### What the exercise asks
For each line in the material below that holds "Please", copy that line.

——————

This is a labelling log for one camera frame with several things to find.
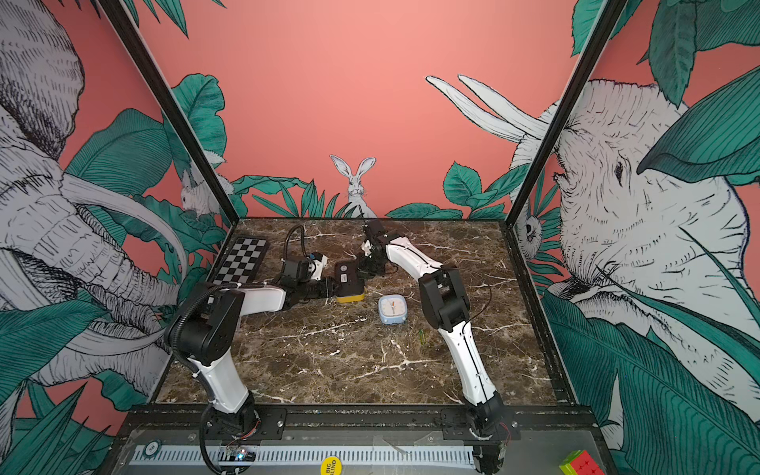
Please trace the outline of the yellow square alarm clock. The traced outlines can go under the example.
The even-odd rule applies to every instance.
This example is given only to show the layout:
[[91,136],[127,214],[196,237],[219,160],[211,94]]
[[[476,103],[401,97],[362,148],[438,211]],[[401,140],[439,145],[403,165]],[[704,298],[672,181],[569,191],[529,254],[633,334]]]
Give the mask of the yellow square alarm clock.
[[358,274],[356,259],[338,261],[334,265],[334,279],[336,302],[348,304],[364,300],[364,280]]

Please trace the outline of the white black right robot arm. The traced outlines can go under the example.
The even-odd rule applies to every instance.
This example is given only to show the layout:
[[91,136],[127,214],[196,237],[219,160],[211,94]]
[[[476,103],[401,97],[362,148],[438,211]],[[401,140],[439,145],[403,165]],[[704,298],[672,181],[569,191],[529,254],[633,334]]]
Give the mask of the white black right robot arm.
[[471,302],[458,268],[425,255],[377,219],[367,221],[363,230],[359,271],[380,276],[391,263],[417,281],[423,313],[445,340],[459,375],[469,431],[481,441],[494,439],[503,421],[504,403],[475,344]]

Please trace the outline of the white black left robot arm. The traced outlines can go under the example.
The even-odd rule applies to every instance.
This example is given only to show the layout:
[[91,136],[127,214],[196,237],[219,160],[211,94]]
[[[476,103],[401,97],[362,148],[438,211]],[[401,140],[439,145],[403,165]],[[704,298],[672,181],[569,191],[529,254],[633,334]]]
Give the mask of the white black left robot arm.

——————

### Solution for this task
Please trace the outline of the yellow square alarm clock. The traced outlines can go under the example.
Please trace the outline of the white black right robot arm. The traced outlines can go under the example.
Please trace the outline of the white black left robot arm. The traced outlines can go under the example.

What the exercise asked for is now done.